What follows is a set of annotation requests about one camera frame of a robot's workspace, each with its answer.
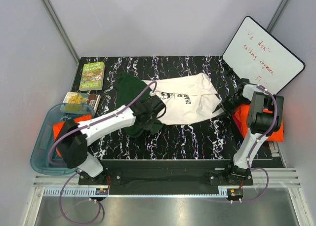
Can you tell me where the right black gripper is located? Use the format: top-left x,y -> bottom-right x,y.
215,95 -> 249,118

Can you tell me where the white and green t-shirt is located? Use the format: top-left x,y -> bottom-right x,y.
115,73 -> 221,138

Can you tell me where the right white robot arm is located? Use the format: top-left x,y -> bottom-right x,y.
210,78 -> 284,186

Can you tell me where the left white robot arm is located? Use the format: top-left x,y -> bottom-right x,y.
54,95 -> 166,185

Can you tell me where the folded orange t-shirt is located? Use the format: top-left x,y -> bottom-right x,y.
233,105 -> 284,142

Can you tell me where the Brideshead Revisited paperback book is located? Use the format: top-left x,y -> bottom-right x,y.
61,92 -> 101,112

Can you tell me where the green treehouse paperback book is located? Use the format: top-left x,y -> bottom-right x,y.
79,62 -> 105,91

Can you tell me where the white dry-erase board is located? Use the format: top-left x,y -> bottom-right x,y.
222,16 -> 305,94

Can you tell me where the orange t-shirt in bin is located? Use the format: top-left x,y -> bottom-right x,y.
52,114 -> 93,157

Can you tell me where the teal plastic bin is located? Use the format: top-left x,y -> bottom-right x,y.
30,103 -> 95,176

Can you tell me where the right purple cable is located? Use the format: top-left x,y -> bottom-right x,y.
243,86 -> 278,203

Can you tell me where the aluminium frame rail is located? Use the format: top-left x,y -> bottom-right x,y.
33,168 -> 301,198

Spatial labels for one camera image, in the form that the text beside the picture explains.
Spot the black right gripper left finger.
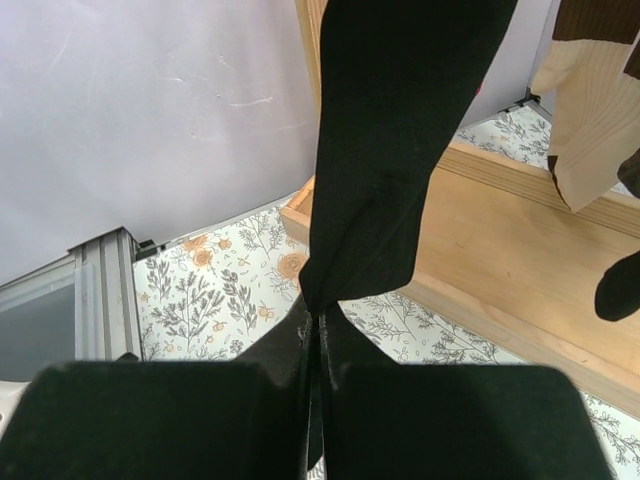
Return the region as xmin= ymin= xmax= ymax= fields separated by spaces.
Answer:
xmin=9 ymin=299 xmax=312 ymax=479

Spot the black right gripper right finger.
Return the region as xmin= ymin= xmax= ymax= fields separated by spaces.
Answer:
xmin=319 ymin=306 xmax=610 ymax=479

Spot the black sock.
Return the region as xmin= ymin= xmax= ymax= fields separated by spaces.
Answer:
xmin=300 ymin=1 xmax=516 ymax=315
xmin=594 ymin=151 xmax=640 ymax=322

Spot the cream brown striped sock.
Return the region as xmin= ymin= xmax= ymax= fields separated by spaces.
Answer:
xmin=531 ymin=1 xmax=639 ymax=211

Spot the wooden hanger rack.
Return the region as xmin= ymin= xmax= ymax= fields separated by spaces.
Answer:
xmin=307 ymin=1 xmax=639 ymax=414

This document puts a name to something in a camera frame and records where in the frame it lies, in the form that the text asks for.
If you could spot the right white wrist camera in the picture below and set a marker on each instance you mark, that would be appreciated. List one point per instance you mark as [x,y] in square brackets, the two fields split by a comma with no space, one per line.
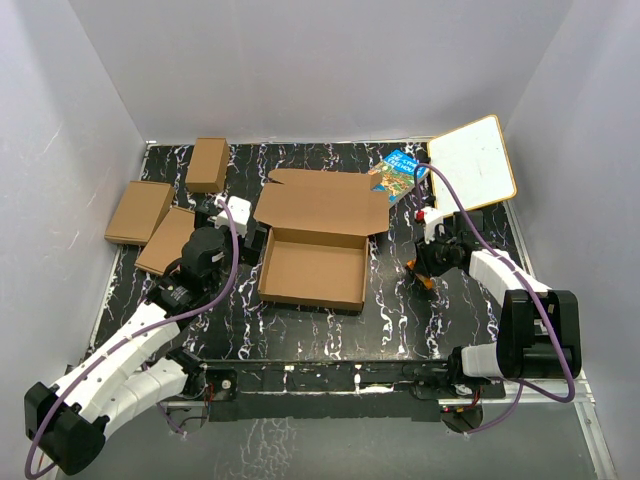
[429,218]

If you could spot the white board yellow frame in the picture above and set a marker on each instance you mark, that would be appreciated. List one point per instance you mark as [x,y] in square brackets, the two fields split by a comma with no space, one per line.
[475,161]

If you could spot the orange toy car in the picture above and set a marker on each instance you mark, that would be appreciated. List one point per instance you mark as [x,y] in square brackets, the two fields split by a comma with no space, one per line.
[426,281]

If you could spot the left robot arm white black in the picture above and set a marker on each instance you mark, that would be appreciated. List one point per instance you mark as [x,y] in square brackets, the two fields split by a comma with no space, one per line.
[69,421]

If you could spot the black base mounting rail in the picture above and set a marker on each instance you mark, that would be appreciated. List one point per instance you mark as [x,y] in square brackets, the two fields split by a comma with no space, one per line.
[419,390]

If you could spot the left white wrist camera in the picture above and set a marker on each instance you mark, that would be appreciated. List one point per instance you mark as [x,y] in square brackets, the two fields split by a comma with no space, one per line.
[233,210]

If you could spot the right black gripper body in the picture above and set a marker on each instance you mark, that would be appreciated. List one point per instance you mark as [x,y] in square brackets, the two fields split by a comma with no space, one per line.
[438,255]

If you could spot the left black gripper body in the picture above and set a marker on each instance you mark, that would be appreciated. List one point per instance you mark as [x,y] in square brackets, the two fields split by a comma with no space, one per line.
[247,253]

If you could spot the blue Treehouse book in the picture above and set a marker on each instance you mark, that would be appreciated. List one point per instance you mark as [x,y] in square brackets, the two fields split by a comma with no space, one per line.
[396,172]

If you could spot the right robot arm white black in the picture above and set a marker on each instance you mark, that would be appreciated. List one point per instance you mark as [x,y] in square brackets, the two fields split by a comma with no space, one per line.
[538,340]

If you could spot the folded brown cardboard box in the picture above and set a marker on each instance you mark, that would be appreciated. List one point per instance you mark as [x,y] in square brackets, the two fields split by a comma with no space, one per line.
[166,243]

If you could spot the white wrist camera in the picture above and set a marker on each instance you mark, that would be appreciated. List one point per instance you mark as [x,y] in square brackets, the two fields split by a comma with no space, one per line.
::::::::::
Task description: Wherever an image appears, omit it, and retype everything else in the entries exactly.

Exercise answer:
What follows is a set of annotation requests about one camera frame of a robot's workspace, each with its answer.
Can you tell me where the right black gripper is located? Use the format: top-left x,y -> bottom-right x,y.
215,95 -> 249,118

Can you tell me where the white and green t-shirt is located? Use the format: top-left x,y -> bottom-right x,y.
115,73 -> 221,138

Can you tell me where the right white robot arm is located? Use the format: top-left x,y -> bottom-right x,y.
210,78 -> 284,186

Can you tell me where the left white robot arm is located? Use the format: top-left x,y -> bottom-right x,y.
54,95 -> 166,185

Can you tell me where the folded orange t-shirt is located? Use the format: top-left x,y -> bottom-right x,y.
233,105 -> 284,142

Can you tell me where the Brideshead Revisited paperback book is located? Use the format: top-left x,y -> bottom-right x,y.
61,92 -> 101,112

Can you tell me where the green treehouse paperback book is located? Use the format: top-left x,y -> bottom-right x,y.
79,62 -> 105,91

Can you tell me where the white dry-erase board is located? Use the format: top-left x,y -> bottom-right x,y.
222,16 -> 305,94

Can you tell me where the orange t-shirt in bin is located? Use the format: top-left x,y -> bottom-right x,y.
52,114 -> 93,157

Can you tell me where the teal plastic bin is located? Use the format: top-left x,y -> bottom-right x,y.
30,103 -> 95,176

Can you tell me where the right purple cable is located? Use the format: top-left x,y -> bottom-right x,y.
243,86 -> 278,203

Can you tell me where the aluminium frame rail is located? Use the format: top-left x,y -> bottom-right x,y.
33,168 -> 301,198

Spatial labels for one camera image, in the form that the text beside the picture explains.
Spot the black right gripper left finger.
Return the region as xmin= ymin= xmax= ymax= fields separated by spaces.
Answer:
xmin=9 ymin=299 xmax=312 ymax=479

Spot the black right gripper right finger.
Return the region as xmin= ymin= xmax= ymax= fields separated by spaces.
Answer:
xmin=319 ymin=306 xmax=610 ymax=479

Spot the black sock.
Return the region as xmin= ymin= xmax= ymax= fields separated by spaces.
Answer:
xmin=300 ymin=1 xmax=516 ymax=315
xmin=594 ymin=151 xmax=640 ymax=322

Spot the cream brown striped sock.
Return the region as xmin= ymin= xmax= ymax= fields separated by spaces.
Answer:
xmin=531 ymin=1 xmax=639 ymax=211

Spot the wooden hanger rack.
Return the region as xmin= ymin= xmax= ymax= fields separated by spaces.
Answer:
xmin=307 ymin=1 xmax=639 ymax=414

This document puts a name to something in a camera frame and records where in the frame it lies, in the form that the text asks for.
If you could spot the right white wrist camera in the picture below and set a marker on each instance you mark, that would be appreciated. List one point per instance you mark as [x,y] in square brackets, the two fields split by a comma with no space, one per line.
[429,218]

If you could spot the white board yellow frame in the picture above and set a marker on each instance you mark, that would be appreciated. List one point per instance you mark as [x,y] in square brackets, the two fields split by a comma with no space, one per line.
[475,161]

If you could spot the orange toy car in the picture above and set a marker on each instance you mark, that would be appreciated. List one point per instance you mark as [x,y] in square brackets, the two fields split by a comma with no space, one per line.
[426,281]

If you could spot the left robot arm white black in the picture above and set a marker on each instance you mark, that would be appreciated. List one point per instance you mark as [x,y] in square brackets, the two fields split by a comma with no space, one per line.
[69,421]

If you could spot the black base mounting rail in the picture above and set a marker on each instance you mark, that would be appreciated. List one point per instance you mark as [x,y] in square brackets, the two fields split by a comma with no space, one per line.
[419,390]

If you could spot the left white wrist camera in the picture above and set a marker on each instance you mark, that would be appreciated. List one point per instance you mark as [x,y] in square brackets, the two fields split by a comma with no space, one per line.
[233,210]

If you could spot the right black gripper body in the picture above and set a marker on each instance you mark, that would be appreciated. List one point per instance you mark as [x,y] in square brackets, the two fields split by a comma with no space, one per line.
[438,255]

If you could spot the left black gripper body in the picture above and set a marker on each instance you mark, that would be appreciated. List one point per instance you mark as [x,y] in square brackets, the two fields split by a comma with no space, one per line.
[247,253]

If you could spot the blue Treehouse book in the picture above and set a marker on each instance you mark, that would be appreciated. List one point per instance you mark as [x,y] in square brackets, the two fields split by a comma with no space, one per line.
[396,172]

If you could spot the right robot arm white black in the picture above and set a marker on each instance you mark, that would be appreciated. List one point per instance you mark as [x,y] in square brackets, the two fields split by a comma with no space, one per line.
[538,340]

If you could spot the folded brown cardboard box in the picture above and set a marker on each instance you mark, that would be appreciated. List one point per instance you mark as [x,y] in square brackets, the two fields split by a comma with no space, one per line.
[166,243]

If you could spot the white wrist camera in the picture above and set a marker on each instance you mark, that would be appreciated. List one point per instance you mark as [x,y] in square brackets, the two fields split by a comma with no space, one per line.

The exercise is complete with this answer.